At the risk of being taken to be the kind of oaf who burps loudly in the presence of royalty (questioning the supreme value of XML is a bit like breathing garlic all over her majesty), I am inclined to pour cold water over this.

XML has been with us for 10 years. It certainly has its uses, especially in managing large complex texts and integrating text databases. But XML has not been and is not the be-all and end-all of digital publishing. XML is a property of texts, a style of handling them for flexible representation. In the last five years (especially since Google Book Search started motoring) it has become increasingly apparent that the book-as-book is the critical output of book publishers. Indeed PDF's are still a crucial component of the book publishing process and for many of the most useful applications of the digital book, the PDF file is the crucial starting point. Copernicus, after all, was right, the sun is the centre of the solar system. Books really do matter and they are at the centre of the GBS system.

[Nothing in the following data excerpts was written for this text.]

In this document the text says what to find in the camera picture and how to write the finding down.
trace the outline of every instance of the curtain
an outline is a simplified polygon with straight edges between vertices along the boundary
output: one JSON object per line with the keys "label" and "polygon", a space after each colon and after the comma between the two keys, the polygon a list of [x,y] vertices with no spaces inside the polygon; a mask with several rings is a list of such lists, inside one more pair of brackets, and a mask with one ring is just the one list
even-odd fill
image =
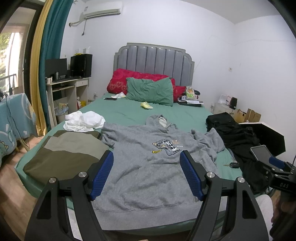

In one crucial respect XML has been and is a damagingly misleading tool for publishers (as deleterious in its effects on newspapers and magazines as on books) it has encouraged the mistaken view that text objects can only be used on the web if they are repurposed. XML was invented primarily because it was seen as a flexible way of 'marking up' the incredibly diverse world of print in ways that could be reconciled with HTML and the web. Everything printed would be repurposed for the web and XML would facilitate this step. This now looks like it may not be an efficient way to look at things. Google Book Search and other digital representation platforms are showing us that repurposing a book or a magazine is not necessary and usually results in the loss of important information. It is certainly a mistake to suppose the XML is necessary if books are to be effectively used in the web or in databases -- as Google Book Search, the largest print database, demonstrates. Above all, XML, and any particular implementation of XML is only as good as the design for which it was crafted, XML is not future-proof, and it is highly misleading of Shatzkin to recommend:

"You'll save the most money right away if you create many books that are similar in structure and thus can be rendered from the same “style sheet.”
Books should only be similar in structure, and their texts should only share the same style sheet, if they are similar in purpose. A rigid XML style sheet for the whole of a publisher's list is for many publishers a lousy idea. Designing, or selecting, your books to fit your style sheet is putting the cart before your horse.


Mark said...

Again Adam you challenge and confound. I think at the end of the day the only thing that is truly future proof is text-as-txt. A scanned book needs to be OCRd and that introduces error. PDFs are representations of text, not text itself so you are doing no one any favors by locking it up in a container. XML is not perfect but at least it is extensible. I agree with you about the style sheet bit, but publishers should at least standardize on one schema.

Adrian said...

I am not entirely sure your counter-reformation moment here is entirely convincing. Many information sectors that gave up on books (so we don't think about them when these discussions arise) moved a while back, many reference publishers are post-Copernican and a growing number of academic publishers are finally doing it properly.

Reflowable text and hyperlinking are much easier to do properly when using an XML workflow - lots of publishers struggle with implementation but that is just part of the game...